— EXERCISE BRIEF —
Below are some records. Return exactly the lines from the one with "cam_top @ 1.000" to the one with "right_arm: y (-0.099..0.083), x", and nothing else.

— Entries taken from a collection —
----

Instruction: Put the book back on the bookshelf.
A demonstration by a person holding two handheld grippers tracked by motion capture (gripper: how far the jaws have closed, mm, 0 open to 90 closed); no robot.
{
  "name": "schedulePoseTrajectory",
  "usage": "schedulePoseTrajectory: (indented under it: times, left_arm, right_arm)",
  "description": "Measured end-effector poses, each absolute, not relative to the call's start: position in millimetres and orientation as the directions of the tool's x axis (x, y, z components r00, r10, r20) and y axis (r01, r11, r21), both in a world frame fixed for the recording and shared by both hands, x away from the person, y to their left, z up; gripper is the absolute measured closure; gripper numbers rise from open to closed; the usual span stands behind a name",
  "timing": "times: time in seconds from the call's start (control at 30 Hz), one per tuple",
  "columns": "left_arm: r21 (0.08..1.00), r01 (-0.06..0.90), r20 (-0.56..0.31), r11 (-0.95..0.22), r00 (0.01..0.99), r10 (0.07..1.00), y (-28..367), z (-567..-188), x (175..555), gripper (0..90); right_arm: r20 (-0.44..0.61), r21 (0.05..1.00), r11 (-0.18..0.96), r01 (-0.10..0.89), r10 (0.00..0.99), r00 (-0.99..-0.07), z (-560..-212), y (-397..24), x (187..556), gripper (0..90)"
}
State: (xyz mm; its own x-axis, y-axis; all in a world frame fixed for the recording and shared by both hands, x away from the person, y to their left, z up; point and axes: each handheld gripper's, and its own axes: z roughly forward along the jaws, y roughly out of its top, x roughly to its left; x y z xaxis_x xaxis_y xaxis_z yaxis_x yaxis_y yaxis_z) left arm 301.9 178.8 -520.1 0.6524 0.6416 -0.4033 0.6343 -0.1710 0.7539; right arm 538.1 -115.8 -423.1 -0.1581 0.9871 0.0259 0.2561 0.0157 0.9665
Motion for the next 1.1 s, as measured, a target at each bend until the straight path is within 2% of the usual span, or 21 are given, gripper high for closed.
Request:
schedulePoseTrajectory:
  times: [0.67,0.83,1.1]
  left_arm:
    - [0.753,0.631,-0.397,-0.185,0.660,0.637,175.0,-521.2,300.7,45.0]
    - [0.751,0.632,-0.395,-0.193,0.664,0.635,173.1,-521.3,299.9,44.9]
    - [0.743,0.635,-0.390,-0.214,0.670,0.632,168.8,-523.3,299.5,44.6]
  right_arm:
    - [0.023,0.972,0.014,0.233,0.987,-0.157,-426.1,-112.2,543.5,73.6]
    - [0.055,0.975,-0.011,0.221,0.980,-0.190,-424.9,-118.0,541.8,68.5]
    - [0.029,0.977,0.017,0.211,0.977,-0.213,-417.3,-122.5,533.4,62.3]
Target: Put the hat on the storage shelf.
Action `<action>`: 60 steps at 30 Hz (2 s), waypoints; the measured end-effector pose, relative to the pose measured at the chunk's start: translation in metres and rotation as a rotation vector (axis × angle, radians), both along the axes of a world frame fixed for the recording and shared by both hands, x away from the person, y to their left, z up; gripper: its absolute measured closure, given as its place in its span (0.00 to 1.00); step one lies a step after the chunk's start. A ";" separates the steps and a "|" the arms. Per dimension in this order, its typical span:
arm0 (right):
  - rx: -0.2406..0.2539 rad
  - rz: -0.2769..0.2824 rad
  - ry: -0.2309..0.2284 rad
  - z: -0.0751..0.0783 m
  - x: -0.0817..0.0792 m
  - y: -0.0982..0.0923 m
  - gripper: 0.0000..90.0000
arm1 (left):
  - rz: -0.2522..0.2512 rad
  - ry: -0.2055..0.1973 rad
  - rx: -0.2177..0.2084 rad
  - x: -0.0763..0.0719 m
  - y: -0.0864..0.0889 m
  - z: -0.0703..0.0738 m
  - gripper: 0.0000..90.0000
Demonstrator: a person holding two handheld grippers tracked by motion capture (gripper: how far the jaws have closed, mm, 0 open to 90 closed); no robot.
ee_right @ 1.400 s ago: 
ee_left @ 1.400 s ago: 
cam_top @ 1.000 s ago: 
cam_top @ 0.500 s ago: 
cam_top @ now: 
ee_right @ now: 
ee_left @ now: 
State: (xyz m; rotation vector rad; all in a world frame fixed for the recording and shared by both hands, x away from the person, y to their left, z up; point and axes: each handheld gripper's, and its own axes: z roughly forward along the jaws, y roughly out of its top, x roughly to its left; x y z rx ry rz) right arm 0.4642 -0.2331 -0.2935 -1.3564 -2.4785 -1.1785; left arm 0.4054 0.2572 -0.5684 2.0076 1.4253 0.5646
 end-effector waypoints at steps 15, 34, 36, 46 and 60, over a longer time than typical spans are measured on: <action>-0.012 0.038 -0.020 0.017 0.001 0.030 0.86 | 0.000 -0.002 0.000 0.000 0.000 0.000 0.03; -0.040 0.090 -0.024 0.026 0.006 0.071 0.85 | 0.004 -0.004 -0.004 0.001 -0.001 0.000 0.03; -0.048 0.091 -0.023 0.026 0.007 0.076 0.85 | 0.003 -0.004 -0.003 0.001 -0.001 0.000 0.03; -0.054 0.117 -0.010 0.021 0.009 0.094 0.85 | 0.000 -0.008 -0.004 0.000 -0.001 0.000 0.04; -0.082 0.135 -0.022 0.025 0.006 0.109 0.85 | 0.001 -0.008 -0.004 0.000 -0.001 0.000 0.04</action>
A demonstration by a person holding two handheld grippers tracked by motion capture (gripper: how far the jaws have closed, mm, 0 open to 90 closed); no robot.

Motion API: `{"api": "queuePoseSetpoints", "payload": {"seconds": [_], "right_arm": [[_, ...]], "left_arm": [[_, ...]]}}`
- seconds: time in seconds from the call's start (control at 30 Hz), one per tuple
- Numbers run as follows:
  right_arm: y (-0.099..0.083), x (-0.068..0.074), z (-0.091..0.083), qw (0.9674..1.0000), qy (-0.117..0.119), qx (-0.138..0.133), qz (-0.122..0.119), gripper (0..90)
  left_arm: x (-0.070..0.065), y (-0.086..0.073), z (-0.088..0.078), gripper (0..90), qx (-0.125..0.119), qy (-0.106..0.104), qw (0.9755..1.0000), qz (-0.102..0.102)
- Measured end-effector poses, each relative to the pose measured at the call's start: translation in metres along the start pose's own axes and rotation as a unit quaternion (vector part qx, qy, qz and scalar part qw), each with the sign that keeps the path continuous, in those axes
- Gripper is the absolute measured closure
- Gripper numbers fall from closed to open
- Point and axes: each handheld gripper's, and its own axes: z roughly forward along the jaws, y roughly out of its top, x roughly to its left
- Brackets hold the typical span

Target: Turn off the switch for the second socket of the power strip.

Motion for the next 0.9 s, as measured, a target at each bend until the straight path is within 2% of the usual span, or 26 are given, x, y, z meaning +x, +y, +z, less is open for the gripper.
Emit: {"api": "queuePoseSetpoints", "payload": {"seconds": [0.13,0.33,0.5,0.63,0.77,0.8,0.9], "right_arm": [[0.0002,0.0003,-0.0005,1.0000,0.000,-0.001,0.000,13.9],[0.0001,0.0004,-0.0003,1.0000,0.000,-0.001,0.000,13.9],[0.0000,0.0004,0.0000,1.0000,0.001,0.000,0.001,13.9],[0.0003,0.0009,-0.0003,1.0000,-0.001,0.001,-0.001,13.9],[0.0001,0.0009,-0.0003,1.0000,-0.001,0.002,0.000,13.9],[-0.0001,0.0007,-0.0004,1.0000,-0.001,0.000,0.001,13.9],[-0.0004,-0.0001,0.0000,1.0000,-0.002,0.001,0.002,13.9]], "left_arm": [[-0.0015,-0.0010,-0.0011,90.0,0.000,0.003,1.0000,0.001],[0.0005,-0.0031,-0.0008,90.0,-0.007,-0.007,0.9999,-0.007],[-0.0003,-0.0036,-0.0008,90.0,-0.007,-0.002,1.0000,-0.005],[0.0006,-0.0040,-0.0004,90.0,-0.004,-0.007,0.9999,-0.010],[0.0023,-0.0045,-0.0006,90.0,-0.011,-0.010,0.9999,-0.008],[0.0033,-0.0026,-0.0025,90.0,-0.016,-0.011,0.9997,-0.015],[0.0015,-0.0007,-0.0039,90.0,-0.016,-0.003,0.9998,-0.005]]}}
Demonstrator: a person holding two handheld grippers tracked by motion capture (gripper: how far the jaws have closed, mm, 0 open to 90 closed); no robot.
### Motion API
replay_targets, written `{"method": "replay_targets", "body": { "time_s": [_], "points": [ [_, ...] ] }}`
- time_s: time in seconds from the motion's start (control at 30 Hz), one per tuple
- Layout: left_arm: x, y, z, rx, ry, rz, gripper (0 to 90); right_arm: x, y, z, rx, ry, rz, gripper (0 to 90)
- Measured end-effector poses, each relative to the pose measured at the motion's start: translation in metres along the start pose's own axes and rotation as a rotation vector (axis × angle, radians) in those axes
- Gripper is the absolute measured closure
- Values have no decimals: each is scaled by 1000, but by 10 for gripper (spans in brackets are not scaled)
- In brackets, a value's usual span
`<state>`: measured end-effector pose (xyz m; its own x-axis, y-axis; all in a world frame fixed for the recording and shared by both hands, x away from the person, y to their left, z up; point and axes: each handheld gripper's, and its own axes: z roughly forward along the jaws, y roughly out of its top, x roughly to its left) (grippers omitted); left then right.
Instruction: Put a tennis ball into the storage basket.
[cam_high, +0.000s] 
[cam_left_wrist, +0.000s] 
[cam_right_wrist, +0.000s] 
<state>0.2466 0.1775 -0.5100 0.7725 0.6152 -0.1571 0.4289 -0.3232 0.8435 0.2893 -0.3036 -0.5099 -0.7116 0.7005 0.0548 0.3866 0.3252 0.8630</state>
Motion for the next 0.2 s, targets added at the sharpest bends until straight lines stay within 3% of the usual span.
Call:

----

— ANSWER BOX —
cam_top @ 1.000 s ago: 
cam_top @ 0.500 s ago: 
cam_top @ now: 
ee_right @ now: 
ee_left @ now: 
State: (xyz m; rotation vector rad; all in a world frame fixed for the recording and shared by both hands, x away from the person, y to their left, z up; point and axes: each handheld gripper's, and its own axes: z roughly forward along the jaws, y roughly out of its top, x roughly to its left; x y z rx ry rz) right arm 0.4642 -0.2331 -0.2935 -1.3564 -2.4785 -1.1785; left arm 0.4054 0.2572 -0.5684 2.0076 1.4253 0.5646
 end-effector waypoints at steps 15, 34, 36, 46 and 60, over a longer time than typical spans are measured on: <action>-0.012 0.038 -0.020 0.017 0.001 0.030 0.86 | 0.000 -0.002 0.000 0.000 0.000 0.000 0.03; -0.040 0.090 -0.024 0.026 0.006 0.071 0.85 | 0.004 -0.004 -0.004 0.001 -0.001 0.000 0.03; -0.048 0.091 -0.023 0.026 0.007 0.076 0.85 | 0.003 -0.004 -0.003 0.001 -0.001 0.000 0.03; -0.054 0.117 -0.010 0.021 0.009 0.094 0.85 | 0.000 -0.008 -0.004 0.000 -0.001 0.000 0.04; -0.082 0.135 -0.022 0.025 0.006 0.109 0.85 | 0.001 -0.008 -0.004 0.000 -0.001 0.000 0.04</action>
A demonstration by a person holding two handheld grippers tracked by motion capture (gripper: how far the jaws have closed, mm, 0 open to 90 closed); no robot.

Motion API: `{"api": "queuePoseSetpoints", "payload": {"seconds": [_], "right_arm": [[_, ...]], "left_arm": [[_, ...]]}}`
- seconds: time in seconds from the call's start (control at 30 Hz), one per tuple
- Numbers run as follows:
  right_arm: y (-0.099..0.083), x (-0.068..0.074), z (-0.091..0.083), qw (0.9674..1.0000), qy (-0.117..0.119), qx (-0.138..0.133), qz (-0.122..0.119), gripper (0..90)

There's nothing left to add to the answer.